The derivation of that figure was subject to a heated debate Tuesday, after a presentation by Sam Unger, executive officer for the Los Angeles Regional Water Quality Board.
“Under federal and state law, the state has ordered the Santa Clarita Valley Sanitation District to reduce the chloride levels in the SCV’s treated wastewater to below the state’s strict legal limit,” according to the Sanitation District’s executive summary.
“There was no message there that they were going to relax the TMDL,” Masnada said, referring to the state board’s position.
In 2010, the city passed an ordinance banning water softeners, offering a rebate for residents who turned in the units, which add chloride to the area’s effluence.
This helped bring down the city’s effluence from 200 milligrams of chloride per liter to about 130.
“We’ve had a reduction (in chloride levels), and we’re appreciative of this. And we recognize this, and that the city has taken measures,” said Maria Mehranian, chair of the state’s Los Angeles Regional Water Quality Control Board. “However, it’s discouraging that the city has not met the goal. There is the willingness and good faith in working with the city in order to meet their goals and accomplished the goals of the Clean Water Act.”

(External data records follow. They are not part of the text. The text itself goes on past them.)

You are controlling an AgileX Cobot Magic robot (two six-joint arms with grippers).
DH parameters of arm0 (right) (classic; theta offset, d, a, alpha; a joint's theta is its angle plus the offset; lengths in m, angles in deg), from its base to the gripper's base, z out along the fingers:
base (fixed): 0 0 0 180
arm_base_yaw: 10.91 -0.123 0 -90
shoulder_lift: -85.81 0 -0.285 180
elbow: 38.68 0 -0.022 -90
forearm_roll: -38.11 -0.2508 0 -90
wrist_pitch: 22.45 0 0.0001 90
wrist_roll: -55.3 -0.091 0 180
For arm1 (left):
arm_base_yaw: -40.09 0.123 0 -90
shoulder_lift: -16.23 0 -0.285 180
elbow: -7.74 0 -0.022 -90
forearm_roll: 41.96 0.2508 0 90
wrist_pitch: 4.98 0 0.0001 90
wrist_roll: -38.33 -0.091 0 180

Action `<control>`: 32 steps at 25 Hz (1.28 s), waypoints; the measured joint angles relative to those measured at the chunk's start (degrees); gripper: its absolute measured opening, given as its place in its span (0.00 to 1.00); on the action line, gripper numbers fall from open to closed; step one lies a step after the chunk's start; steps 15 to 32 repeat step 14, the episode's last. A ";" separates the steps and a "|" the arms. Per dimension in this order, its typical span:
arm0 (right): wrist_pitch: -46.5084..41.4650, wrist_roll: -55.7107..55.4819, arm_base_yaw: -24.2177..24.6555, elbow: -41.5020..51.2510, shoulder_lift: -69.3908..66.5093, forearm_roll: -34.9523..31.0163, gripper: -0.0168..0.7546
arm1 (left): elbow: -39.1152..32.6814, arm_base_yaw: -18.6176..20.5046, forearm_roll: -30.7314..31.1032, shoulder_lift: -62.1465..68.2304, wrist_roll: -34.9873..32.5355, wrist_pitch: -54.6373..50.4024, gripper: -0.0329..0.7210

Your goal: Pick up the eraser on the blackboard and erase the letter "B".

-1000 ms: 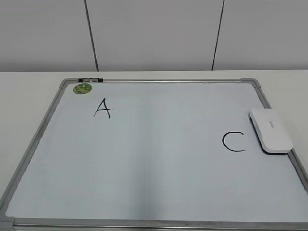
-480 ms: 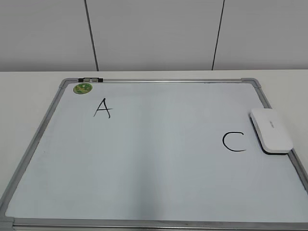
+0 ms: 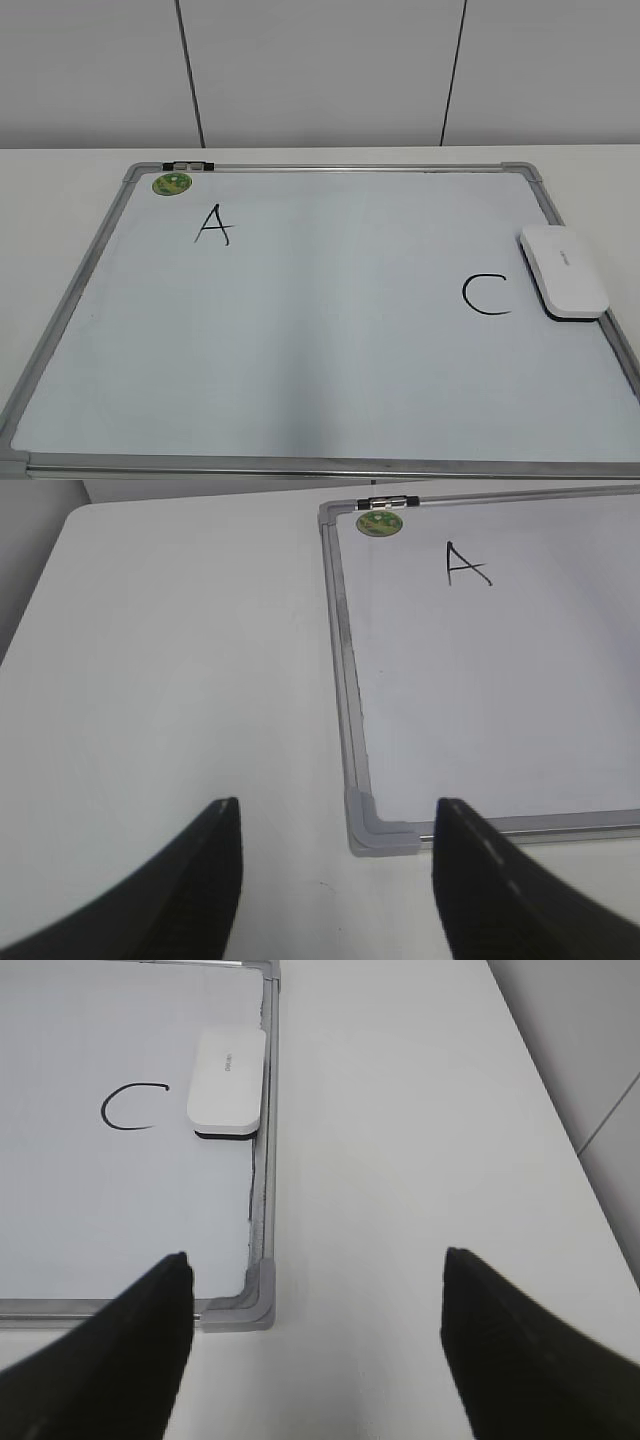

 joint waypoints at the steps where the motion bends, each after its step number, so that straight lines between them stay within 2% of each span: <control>1: 0.00 0.00 0.00 0.00 0.00 0.00 0.79 | 0.00 0.00 0.00 0.00 0.00 0.00 0.62; 32: 0.00 0.00 0.00 0.00 0.00 0.00 0.79 | 0.00 0.00 0.00 0.00 0.00 0.00 0.62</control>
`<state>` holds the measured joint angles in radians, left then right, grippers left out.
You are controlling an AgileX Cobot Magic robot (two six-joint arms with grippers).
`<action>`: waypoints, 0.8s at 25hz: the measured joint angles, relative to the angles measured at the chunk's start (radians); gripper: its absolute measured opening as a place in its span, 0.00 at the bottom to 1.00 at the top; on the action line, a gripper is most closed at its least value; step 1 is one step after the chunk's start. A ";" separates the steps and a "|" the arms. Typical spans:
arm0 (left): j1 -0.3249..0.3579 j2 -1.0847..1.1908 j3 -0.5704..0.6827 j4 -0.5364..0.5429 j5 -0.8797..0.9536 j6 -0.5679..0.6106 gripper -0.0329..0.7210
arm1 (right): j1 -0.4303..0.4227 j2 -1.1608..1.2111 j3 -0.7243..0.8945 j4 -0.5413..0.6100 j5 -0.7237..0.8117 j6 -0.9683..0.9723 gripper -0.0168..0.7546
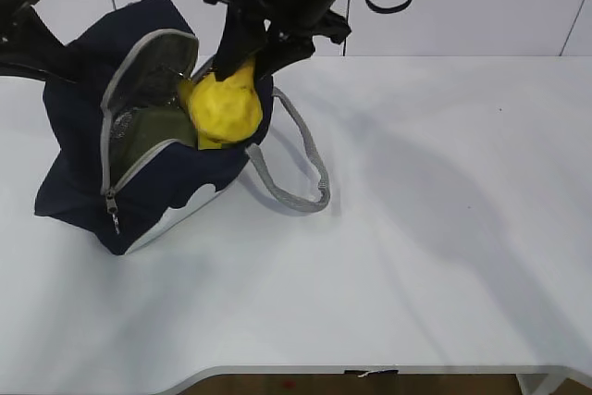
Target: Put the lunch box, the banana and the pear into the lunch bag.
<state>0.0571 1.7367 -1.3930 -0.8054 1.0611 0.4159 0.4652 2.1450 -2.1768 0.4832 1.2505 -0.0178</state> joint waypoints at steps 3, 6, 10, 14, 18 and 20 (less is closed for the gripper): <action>0.000 0.000 0.000 -0.004 0.007 0.000 0.06 | 0.000 0.039 0.000 0.068 0.000 -0.027 0.39; 0.000 0.000 0.000 -0.008 0.013 0.000 0.06 | 0.000 0.080 0.000 0.142 -0.003 -0.079 0.39; 0.000 0.000 0.000 -0.009 0.016 0.000 0.06 | 0.000 0.108 0.000 0.186 -0.016 -0.118 0.39; 0.000 0.000 0.000 -0.009 0.029 0.000 0.06 | 0.000 0.111 0.000 0.223 -0.071 -0.146 0.39; 0.000 0.000 0.000 -0.009 0.029 0.000 0.06 | 0.000 0.113 0.000 0.285 -0.111 -0.181 0.39; 0.000 0.000 0.000 -0.010 0.029 0.000 0.06 | 0.000 0.119 0.000 0.291 -0.130 -0.187 0.40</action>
<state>0.0571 1.7367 -1.3930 -0.8158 1.0901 0.4159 0.4652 2.2644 -2.1768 0.7744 1.1210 -0.2046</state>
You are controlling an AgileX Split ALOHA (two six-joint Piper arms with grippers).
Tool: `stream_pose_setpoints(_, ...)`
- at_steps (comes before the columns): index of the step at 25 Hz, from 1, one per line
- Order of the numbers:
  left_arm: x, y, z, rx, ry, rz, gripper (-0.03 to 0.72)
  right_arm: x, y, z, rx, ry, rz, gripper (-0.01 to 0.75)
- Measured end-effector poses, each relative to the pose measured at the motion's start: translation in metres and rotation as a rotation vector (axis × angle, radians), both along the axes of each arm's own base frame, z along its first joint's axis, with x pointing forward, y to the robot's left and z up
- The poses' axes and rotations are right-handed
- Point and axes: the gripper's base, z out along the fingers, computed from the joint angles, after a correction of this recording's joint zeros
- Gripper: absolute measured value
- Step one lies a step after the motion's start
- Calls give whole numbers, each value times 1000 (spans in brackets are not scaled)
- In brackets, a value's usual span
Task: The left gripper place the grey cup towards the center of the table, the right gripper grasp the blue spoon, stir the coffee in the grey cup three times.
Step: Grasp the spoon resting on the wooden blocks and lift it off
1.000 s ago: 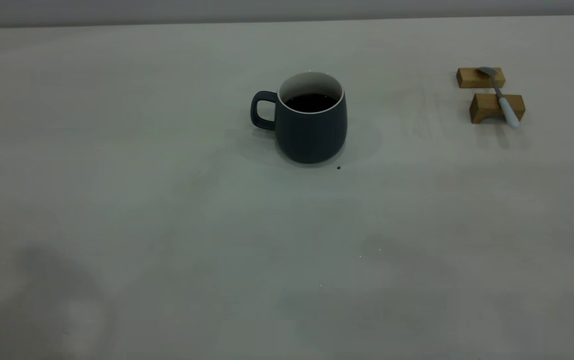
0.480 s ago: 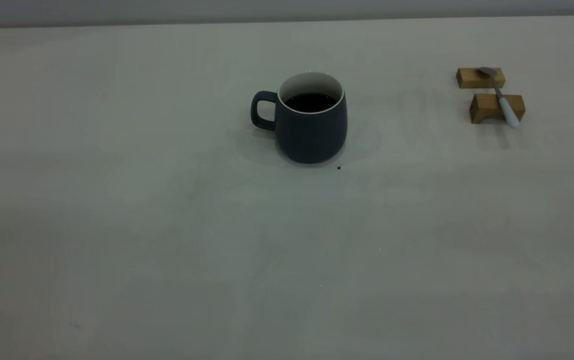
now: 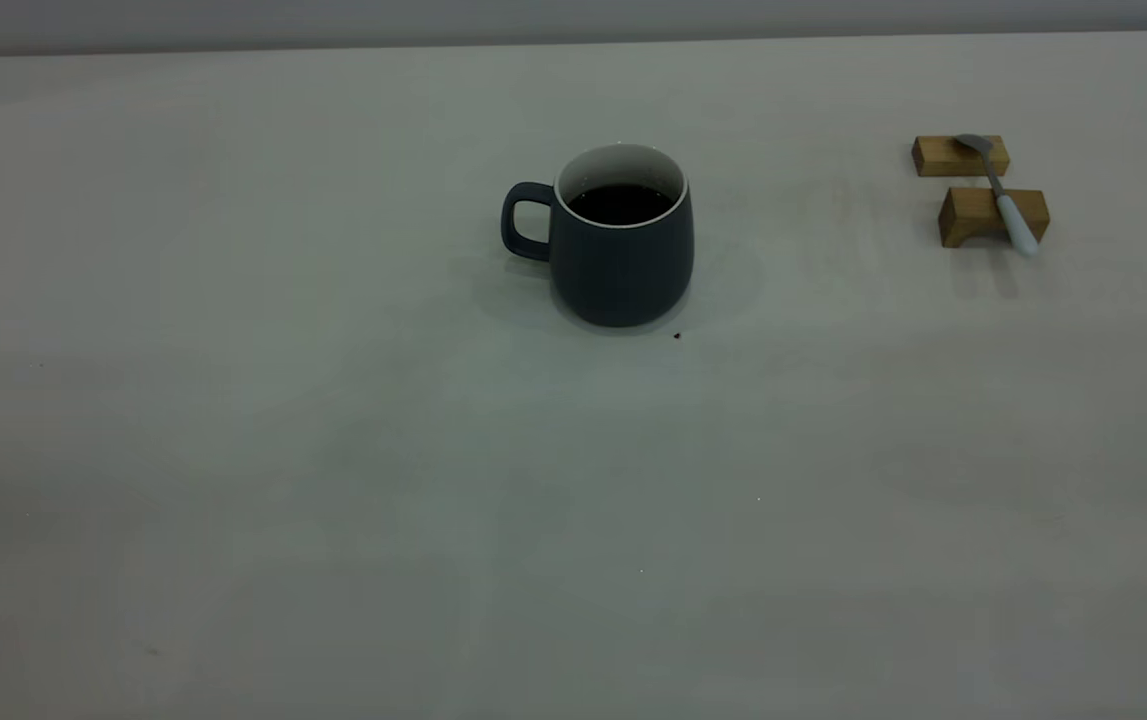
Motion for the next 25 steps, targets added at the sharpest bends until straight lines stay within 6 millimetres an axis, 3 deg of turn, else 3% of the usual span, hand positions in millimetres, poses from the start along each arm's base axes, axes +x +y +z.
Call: stream_pose_setpoints(25, -10, 0, -1, 1, -73, -24, 312, 0, 0, 0, 0, 0, 0, 238)
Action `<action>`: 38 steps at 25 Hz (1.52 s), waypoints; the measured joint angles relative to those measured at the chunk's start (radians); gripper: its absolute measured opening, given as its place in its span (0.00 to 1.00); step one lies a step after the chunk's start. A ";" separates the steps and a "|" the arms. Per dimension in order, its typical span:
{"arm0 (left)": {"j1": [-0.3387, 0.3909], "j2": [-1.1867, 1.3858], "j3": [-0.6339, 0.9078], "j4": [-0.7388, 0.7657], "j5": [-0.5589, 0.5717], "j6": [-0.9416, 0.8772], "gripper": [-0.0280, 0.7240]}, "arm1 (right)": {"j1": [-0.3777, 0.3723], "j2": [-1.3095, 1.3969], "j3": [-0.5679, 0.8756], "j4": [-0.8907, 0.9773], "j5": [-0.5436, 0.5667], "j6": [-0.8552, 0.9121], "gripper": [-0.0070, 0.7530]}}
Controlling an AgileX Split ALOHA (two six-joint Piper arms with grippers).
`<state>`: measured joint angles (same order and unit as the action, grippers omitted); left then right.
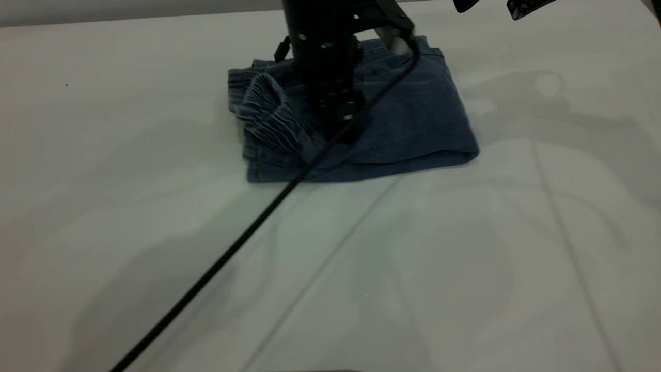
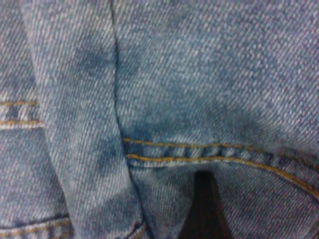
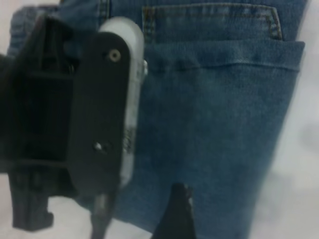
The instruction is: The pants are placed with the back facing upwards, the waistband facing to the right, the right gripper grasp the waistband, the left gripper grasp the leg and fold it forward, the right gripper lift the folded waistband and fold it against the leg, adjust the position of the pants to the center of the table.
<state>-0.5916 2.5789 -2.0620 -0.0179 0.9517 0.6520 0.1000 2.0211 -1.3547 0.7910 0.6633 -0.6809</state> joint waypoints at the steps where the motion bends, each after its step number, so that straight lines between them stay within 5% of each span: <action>1: -0.004 0.000 0.000 0.007 0.002 -0.012 0.70 | 0.000 0.000 0.000 0.000 0.000 0.000 0.79; 9: -0.013 0.033 -0.159 0.081 0.217 -0.058 0.70 | 0.000 -0.095 0.000 -0.013 0.000 0.000 0.79; 16: -0.018 0.005 -0.408 0.125 0.221 -0.195 0.70 | 0.000 -0.313 0.000 -0.035 0.055 0.035 0.79; 25: -0.018 -0.248 -0.419 0.249 0.221 -0.531 0.70 | 0.000 -0.641 0.001 -0.258 0.237 0.295 0.79; 32: -0.018 -0.573 -0.277 0.191 0.221 -0.572 0.70 | 0.000 -0.906 0.001 -0.393 0.489 0.462 0.79; 38: -0.018 -0.883 0.021 0.185 0.221 -0.594 0.70 | 0.000 -1.131 0.001 -0.434 0.599 0.535 0.79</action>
<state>-0.6092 1.6957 -2.0413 0.1675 1.1729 0.0580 0.1000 0.8900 -1.3538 0.3567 1.2621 -0.1462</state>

Last year, the district’s failure to meet a state-mandated deadline to produce the documents released Wednesday led to a $280,000 fine, which was noted by Unger in his presentation to Santa Clarita City Council.
The fine was later negotiated to a lesser penalty.
“Sam Unger has been instrumental in our cooperative approach with the local Sanitation District,” Mehranian said. “As you know we have been working for a long time on this, and as a board we’re encouraged. It’s been a longstanding issue.”